Breast cancer is one of the commonest malignancies in women with first occurrence and fifth mortality in the world. However, drug resistance has always been a major obstacle to cancer treatment. Transcription factors have been reported to have close association with drug resistance of tumors. Recently, by analyzing the data from Gene Expression Omnibus database (GSE76540), we found that transcription factor FOS like 1, AP-1 transcription factor subunit (FOSL1) was significantly upregulated in the transcriptome of doxorubicin-resistant breast cancer cells compared with that in sensitive parental cells. Therefore, we aim to explore the regulatory mechanism of FOSL1 in affecting the drug resistance of breast cancer cells.

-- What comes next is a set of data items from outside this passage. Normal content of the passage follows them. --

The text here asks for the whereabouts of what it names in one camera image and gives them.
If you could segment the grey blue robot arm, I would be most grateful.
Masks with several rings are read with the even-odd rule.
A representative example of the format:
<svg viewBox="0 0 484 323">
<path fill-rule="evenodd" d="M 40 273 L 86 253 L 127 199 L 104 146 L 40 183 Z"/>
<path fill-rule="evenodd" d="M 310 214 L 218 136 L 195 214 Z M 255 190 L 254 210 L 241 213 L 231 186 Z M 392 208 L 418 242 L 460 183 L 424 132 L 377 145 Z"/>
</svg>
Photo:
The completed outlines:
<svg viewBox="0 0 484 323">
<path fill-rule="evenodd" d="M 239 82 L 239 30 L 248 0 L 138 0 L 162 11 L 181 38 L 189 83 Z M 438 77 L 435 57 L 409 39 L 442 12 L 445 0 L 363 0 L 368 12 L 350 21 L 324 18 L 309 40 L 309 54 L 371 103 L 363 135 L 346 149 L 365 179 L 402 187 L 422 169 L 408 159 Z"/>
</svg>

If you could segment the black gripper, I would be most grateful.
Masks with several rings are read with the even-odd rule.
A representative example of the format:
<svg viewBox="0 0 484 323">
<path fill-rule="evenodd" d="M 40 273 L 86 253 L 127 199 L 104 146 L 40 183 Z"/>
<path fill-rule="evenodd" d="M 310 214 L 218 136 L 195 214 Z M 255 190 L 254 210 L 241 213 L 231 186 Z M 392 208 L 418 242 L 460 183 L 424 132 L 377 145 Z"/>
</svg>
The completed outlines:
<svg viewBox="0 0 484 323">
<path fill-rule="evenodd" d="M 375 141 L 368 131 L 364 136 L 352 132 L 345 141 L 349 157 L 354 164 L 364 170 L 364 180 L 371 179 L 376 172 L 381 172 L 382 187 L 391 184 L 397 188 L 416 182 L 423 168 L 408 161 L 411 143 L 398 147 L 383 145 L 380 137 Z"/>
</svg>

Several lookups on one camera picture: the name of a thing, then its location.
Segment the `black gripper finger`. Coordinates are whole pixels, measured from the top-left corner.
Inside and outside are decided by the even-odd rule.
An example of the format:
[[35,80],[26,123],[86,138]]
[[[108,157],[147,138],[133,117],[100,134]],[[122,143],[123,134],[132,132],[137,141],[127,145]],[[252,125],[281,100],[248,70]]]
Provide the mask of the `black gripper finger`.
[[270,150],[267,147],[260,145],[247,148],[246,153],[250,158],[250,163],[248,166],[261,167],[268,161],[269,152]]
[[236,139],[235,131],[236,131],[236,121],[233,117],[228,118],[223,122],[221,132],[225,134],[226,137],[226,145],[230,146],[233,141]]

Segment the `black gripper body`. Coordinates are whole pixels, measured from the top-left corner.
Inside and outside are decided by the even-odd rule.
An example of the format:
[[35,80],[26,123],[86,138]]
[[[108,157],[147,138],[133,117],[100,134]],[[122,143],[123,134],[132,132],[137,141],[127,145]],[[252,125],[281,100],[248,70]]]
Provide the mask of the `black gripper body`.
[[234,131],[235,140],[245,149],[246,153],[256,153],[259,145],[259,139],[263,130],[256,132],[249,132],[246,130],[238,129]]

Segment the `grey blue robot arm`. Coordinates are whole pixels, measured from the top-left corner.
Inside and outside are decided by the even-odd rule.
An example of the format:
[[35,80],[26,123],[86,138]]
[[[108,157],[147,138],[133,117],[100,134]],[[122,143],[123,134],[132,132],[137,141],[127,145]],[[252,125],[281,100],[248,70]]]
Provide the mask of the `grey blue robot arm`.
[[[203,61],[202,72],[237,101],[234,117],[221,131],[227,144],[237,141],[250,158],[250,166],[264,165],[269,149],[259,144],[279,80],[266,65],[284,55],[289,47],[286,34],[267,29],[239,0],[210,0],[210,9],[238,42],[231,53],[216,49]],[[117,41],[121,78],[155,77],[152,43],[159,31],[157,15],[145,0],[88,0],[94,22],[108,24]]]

FOSL1 expression in doxorubicin-resistant breast cancer cells was firstly examined through qRT-PCR, and then its influence on the drug resistance of breast cancer cells was explored through a series of in vitro and in vivo mechanism assays. Results showed that FOSL1 promoted the drug resistance of breast cancer cells to doxorubicin both in intro and in vivo. It positively regulated the transcription of dual specificity phosphatase 7 (DUSP7) in breast cancer doxorubicin-resistant cells and DUSP7 also enhanced the drug resistance of breast cancer cells. Furthermore, FOSL1 promoted the dephosphorylation of proliferation and apoptosis adaptor protein 15 (PEA15) through DUSP7. In conclusion, it was verified that FOSL1 promoted the drug resistance in breast cancer through DUSP7-mediated dephosphorylation of PEA15. IMPLICATIONS: These initial findings suggest that the FOSL1/DUSP7/PEA15 pathway may provide a theoretical guidance for breast cancer treatment. ©2021 American Association for Cancer Research.